The complete listing should be copied out exactly.

★ ★ ★ ★ ★

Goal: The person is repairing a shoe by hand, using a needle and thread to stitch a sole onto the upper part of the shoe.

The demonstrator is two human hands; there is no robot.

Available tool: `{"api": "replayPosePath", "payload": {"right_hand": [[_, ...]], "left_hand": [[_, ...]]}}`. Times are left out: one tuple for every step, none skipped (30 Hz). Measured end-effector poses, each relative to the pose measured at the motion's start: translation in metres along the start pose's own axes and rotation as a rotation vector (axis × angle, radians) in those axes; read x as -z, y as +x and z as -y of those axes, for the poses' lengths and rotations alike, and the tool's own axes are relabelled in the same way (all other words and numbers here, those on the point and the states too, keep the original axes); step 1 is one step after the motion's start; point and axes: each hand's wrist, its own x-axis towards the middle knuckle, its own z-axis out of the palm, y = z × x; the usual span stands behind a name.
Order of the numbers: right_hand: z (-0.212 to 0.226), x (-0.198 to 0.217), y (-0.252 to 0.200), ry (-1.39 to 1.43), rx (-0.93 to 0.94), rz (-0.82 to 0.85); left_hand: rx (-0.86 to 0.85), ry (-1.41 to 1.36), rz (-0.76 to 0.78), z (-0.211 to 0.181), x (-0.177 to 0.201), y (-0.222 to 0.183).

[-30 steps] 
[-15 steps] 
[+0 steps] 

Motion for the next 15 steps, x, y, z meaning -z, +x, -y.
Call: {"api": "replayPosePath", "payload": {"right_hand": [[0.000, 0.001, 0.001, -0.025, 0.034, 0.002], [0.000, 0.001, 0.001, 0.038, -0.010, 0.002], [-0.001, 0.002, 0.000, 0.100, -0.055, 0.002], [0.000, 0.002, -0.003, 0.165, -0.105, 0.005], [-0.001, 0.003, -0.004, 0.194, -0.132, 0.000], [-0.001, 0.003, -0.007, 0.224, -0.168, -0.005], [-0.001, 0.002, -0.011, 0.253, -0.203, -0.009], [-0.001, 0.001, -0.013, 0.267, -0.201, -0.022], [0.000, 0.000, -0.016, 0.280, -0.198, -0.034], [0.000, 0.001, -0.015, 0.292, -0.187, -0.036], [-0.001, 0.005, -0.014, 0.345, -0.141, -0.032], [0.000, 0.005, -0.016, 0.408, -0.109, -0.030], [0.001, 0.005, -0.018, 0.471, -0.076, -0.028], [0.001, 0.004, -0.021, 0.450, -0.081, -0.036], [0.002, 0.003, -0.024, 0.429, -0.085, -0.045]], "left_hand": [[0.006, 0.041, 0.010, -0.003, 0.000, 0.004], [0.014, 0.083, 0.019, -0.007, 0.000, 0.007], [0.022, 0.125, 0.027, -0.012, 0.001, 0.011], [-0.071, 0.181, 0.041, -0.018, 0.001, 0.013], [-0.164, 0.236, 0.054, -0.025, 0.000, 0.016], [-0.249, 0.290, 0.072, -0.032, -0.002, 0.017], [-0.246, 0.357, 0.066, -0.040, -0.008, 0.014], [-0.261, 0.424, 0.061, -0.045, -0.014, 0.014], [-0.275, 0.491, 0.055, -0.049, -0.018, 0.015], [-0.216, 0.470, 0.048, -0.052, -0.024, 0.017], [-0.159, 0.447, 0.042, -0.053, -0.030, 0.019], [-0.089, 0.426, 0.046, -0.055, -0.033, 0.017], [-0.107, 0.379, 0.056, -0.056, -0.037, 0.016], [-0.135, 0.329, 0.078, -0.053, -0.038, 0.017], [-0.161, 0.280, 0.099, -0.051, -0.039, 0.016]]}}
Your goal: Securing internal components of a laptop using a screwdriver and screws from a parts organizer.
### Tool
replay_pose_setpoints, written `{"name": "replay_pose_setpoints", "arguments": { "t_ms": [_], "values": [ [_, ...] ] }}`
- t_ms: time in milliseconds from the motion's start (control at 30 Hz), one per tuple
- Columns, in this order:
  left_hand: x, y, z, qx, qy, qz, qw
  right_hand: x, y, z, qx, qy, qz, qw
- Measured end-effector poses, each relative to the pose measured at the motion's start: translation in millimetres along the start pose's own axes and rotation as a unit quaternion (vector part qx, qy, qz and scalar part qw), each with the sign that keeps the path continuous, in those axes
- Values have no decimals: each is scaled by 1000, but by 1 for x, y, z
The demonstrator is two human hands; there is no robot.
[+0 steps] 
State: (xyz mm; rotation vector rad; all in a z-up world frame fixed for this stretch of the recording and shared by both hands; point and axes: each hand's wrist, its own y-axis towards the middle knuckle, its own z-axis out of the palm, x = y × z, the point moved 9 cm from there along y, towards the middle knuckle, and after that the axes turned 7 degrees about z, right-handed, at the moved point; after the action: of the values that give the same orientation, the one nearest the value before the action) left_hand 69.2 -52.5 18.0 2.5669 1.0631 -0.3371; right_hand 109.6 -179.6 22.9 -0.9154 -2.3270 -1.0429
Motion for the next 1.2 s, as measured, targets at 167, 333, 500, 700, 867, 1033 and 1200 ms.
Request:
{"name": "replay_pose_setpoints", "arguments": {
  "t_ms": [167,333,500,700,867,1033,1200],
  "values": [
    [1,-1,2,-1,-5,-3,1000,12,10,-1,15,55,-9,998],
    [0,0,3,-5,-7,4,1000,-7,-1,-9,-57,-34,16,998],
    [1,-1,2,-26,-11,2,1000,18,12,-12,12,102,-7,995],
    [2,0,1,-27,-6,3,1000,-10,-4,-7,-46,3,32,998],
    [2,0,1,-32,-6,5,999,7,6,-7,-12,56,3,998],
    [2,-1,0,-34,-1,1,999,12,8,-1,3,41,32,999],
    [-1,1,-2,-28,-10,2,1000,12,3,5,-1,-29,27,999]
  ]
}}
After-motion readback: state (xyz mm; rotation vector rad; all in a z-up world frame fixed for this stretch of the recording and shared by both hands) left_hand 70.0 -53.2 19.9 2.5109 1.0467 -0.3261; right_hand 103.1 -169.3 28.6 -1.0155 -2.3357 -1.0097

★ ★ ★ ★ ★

» **Solved exercise**:
Goal: The person is repairing a shoe by hand, using a needle and thread to stitch a sole onto the upper part of the shoe.

The demonstrator is two human hands; there is no robot.

Available tool: `{"api": "replayPosePath", "payload": {"right_hand": [[_, ...]], "left_hand": [[_, ...]]}}`. Times are left out: one tuple for every step, none skipped (30 Hz). Measured end-effector poses, each relative to the pose measured at the motion's start: translation in metres along the start pose's own axes and rotation as a rotation vector (axis × angle, radians) in those axes; read x as -z, y as +x and z as -y of those axes, for the poses' lengths and rotations alike, and the tool's own axes are relabelled in the same way (all other words and numbers here, those on the point and the states too, keep the original axes); step 1 is one step after the motion's start; point and axes: each hand's wrist, its own x-axis towards the middle knuckle, its own z-axis out of the palm, y = z × x; the usual span stands behind a name.
Order of the numbers: right_hand: z (-0.212 to 0.226), x (-0.198 to 0.217), y (-0.252 to 0.200), ry (-1.39 to 1.43), rx (-0.93 to 0.94), rz (-0.82 to 0.85); left_hand: rx (-0.86 to 0.85), ry (-1.41 to 1.36), rz (-0.76 to 0.78), z (-0.211 to 0.181), x (-0.177 to 0.201), y (-0.222 to 0.183).

[-30 steps] 
[-15 steps] 
[+0 steps] 

Motion for the next 15 steps, x, y, z meaning -z, +x, -y.
Call: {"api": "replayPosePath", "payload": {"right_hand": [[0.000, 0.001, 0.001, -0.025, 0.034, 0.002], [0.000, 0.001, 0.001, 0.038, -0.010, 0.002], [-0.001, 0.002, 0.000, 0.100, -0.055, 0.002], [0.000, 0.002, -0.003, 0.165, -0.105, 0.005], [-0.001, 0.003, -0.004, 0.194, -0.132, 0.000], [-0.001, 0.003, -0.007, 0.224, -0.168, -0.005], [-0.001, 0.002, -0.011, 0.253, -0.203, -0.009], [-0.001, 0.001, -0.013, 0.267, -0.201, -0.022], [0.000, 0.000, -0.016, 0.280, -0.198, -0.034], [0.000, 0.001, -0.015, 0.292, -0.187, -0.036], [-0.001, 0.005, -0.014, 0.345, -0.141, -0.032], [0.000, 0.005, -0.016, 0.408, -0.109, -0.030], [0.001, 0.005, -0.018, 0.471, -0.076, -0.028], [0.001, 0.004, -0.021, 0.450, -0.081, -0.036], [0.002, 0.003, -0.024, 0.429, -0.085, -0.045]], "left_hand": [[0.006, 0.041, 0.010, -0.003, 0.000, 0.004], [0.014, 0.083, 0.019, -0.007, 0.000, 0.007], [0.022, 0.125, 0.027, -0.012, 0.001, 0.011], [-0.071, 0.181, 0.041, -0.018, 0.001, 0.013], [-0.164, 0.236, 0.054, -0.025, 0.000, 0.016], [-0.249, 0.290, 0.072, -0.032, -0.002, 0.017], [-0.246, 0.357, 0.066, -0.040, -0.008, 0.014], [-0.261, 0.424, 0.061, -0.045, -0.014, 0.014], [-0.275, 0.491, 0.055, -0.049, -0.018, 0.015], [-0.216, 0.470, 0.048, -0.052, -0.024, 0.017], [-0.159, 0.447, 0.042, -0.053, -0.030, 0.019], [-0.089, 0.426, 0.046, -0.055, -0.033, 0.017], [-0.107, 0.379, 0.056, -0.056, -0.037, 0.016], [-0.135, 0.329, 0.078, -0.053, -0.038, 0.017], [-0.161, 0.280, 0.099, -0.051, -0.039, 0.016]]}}
Your goal: Securing internal components of a laptop using a screwdriver and screws from a parts organizer.
### Tool
replay_pose_setpoints, written `{"name": "replay_pose_setpoints", "arguments": { "t_ms": [_], "values": [ [_, ...] ] }}`
- t_ms: time in milliseconds from the motion's start (control at 30 Hz), one per tuple
- Columns, in this order:
  left_hand: x, y, z, qx, qy, qz, qw
  right_hand: x, y, z, qx, qy, qz, qw
- Measured end-effector poses, each relative to the pose measured at the motion's start: translation in millimetres along the start pose's own axes and rotation as a unit quaternion (vector part qx, qy, qz and scalar part qw), each with the sign that keeps the path continuous, in those axes
- Values have no decimals: each is scaled by 1000, but by 1 for x, y, z
The demonstrator is two human hands; there is no robot.
[+0 steps] 
State: (xyz mm; rotation vector rad; all in a z-up world frame fixed for this stretch of the recording and shared by both hands; point and axes: each hand's wrist, its own y-axis towards the middle knuckle, its own z-axis out of the palm, x = y × z, the point moved 9 cm from there along y, towards the middle knuckle, and after that the axes turned 7 degrees about z, right-handed, at the moved point; after the action: of the values that give the same orientation, the one nearest the value before the action) left_hand 69.2 -52.5 18.0 2.5669 1.0631 -0.3371; right_hand 109.6 -179.6 22.9 -0.9154 -2.3270 -1.0429
Motion for the next 1.2 s, as measured, targets at 167, 333, 500, 700, 867, 1033 and 1200 ms.
Request:
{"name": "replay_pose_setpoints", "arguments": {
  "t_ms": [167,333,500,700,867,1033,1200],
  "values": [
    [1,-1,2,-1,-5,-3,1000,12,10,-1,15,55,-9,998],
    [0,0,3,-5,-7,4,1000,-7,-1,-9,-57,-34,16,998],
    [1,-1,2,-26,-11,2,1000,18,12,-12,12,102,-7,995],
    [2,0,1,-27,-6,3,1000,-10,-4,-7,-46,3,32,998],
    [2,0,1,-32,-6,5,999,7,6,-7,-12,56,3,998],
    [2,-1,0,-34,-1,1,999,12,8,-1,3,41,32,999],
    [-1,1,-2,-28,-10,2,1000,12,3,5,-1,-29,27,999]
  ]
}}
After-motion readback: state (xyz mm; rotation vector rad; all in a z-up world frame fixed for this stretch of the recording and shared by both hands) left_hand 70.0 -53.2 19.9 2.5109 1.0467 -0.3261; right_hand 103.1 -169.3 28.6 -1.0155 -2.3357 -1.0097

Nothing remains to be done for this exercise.